First, I do not understand the objection to rebinning QXAFS data that is heavily oversampled in energy. I think this is necessary. When I do continuous XAFS scans (still at ~1 sec per energy, so maybe not "Quick" anymore), I set up a "normally gridded XAFS scan" and then use that to set triggers and scan at approximately constant energy velocity so that each bin of energy is centered on the target energy. That is, I don't get 8000 values, only ~400 on a nearly-normal EXAFS grid. To be clear, we do this for convenience, so that the binning is done in the motor controller and detector hardware, not in post-processing software. But, there should be no difference, and like Carlo and Edmund point out, doing it in software does add flexibility in how the data is treated. As long as the final energy grid is fine enough relative to energy resolution and/or EXAFS resolution (so, ~0.05Ang^-1), I think this is fine.

But, whether done in hardware or software, binning *will* happen with QXAFS.

Interpolation and smoothing could work, but these introduce questions of how much and which data to use for the interpolation or smoothing. For sure, smoothing with Savitzky-Golay followed by simple interpolation could work. But, when Larch/Ifeffit/Athena treat data by default, they use a simple interpolation and do work to use all the data points in finely spaced data. Instead, they use only the 2 or 3 nearest energy values and do linear or quadratic interpolation with those limited data, assuming the data is accurate. That does not work so well for heavily oversampled and so results in artificially noisy data, as shown below (see especially the Ru example).

I'm still digesting Matthew's code. I think it is close in spirit to what I have, but I have not tested it numerically.

For rebinning in Larch and its in-active-development XAS_Viewer, here's what I have so far (full code at https://github.com/xraypy/xraylarch/blob/master/plugins/xafs/rebin_xafs.py#L52), based on playing around with data from Carlo and Edmund:

Step 1: make "standard XAFS grid" array of energy, with XANES steps of ~0.5 eV or better and EXAFS steps of 0.05 Ang^-1

Step 2: identify segments in original energy array for each value in the new energy array.

Step 3: for each energy value in the new array:

a) if the segment has 2 or few energy values, do linear interpolation.

b) otherwise, take either the mean value ("boxcar") or centroid of mu for the segment.

c) estimate the uncertainty as the standard deviation of the mu for that segment.

I know most of the discussion here was about EXAFS, but I am also slightly concerned about rebinning introducing systematic shifts at the edge, just in case this data is used as XANES. Because of this, I use a hybrid solution of doing rebinning when there are enough original data points (3 or more), and doing linear interpolation when there are 3 or fewer points. I think Matthew's code does that too....

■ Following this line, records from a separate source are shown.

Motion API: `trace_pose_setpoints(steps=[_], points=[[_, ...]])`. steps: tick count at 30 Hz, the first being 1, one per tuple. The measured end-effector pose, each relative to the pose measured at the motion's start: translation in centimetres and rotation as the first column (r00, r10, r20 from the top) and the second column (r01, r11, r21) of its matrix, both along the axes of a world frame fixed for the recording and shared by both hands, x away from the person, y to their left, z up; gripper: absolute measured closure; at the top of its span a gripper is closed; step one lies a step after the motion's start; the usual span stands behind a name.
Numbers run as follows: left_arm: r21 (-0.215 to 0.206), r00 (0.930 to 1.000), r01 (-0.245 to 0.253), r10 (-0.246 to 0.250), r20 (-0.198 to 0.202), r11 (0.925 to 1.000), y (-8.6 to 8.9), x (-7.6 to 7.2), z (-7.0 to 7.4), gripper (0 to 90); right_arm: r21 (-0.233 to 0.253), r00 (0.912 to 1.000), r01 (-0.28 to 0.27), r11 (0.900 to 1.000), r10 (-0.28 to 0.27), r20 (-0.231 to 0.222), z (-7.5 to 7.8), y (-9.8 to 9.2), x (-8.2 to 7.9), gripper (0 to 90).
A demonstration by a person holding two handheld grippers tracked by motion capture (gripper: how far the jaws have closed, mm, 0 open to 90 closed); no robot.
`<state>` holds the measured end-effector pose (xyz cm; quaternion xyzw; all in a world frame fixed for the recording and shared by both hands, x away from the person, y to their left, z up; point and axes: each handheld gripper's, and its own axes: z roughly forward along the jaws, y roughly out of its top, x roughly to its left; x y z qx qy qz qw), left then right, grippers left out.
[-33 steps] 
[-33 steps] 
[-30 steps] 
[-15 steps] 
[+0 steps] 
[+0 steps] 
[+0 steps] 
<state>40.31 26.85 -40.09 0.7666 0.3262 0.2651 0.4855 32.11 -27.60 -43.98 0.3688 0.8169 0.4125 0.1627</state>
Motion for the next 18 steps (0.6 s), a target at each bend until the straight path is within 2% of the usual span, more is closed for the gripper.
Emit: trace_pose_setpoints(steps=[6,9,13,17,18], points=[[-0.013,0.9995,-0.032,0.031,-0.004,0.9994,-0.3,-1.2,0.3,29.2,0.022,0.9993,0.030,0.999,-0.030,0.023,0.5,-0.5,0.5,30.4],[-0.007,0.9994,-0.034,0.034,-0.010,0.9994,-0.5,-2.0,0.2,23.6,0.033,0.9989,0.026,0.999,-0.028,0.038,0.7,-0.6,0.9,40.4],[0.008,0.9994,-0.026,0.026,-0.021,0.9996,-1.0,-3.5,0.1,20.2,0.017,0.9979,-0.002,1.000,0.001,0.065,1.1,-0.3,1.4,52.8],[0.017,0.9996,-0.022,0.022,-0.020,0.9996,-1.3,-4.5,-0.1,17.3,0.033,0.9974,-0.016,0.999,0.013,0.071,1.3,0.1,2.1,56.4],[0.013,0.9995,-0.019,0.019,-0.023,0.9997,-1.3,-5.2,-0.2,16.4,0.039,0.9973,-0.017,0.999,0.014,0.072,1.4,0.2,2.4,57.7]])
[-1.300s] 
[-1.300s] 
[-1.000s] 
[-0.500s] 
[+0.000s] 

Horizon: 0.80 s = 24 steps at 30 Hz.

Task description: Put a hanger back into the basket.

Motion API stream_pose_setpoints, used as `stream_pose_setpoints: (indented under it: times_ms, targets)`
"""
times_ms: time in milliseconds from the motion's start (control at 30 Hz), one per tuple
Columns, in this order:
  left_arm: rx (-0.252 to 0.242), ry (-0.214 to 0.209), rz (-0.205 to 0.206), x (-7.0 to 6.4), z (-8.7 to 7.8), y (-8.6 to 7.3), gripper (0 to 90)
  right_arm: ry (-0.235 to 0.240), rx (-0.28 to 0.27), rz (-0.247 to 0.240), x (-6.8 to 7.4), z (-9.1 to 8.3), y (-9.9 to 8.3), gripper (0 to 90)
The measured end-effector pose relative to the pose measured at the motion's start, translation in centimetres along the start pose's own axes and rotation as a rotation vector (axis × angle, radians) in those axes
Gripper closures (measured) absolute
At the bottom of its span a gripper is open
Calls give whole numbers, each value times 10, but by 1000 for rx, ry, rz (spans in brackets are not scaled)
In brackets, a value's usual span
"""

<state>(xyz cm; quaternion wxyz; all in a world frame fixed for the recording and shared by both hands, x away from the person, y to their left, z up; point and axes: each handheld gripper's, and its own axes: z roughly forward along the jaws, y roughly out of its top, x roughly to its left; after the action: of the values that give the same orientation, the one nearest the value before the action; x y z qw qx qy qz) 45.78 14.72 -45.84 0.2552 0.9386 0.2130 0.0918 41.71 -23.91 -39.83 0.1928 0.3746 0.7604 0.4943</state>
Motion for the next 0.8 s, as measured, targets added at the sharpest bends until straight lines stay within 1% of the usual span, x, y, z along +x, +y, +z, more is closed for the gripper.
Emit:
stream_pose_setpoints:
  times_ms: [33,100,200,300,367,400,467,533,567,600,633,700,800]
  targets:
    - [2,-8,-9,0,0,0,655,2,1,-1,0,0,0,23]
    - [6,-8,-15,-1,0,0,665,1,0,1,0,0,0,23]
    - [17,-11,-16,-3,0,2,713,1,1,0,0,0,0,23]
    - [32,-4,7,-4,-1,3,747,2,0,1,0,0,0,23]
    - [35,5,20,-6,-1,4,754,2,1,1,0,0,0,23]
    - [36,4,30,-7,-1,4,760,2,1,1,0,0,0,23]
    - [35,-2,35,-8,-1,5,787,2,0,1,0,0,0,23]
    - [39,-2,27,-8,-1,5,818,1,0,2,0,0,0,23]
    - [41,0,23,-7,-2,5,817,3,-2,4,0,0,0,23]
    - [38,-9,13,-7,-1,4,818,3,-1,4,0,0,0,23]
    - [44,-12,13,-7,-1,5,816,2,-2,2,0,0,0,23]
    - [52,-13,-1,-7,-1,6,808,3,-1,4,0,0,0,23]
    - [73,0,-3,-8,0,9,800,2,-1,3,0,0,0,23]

I thought that using the centroid might improve the noise, but it seemed to have a tiny (1.e-7) effect, at least on the data looked at so far. Also, so far, I'm calculating the uncertainty in mu due to the rebinning, but not doing anything with that yet.

With this and other fixes for sorting and removing duplicate data, Larch XAS Viewer now does an OK job with Carlo's and Edmund's data. Attached are two plots showing data as originally imported without rebinning, and after rebinning. The unbinned data look really, really noisy. For Carlo's fluorescence data at Fe K edge (1 scan only), rebinning helps a lot. For Edmund's 8000+ dataset for Ru in transmission, not-rebinning is a complete disaster, and rebinning is a huge improvement.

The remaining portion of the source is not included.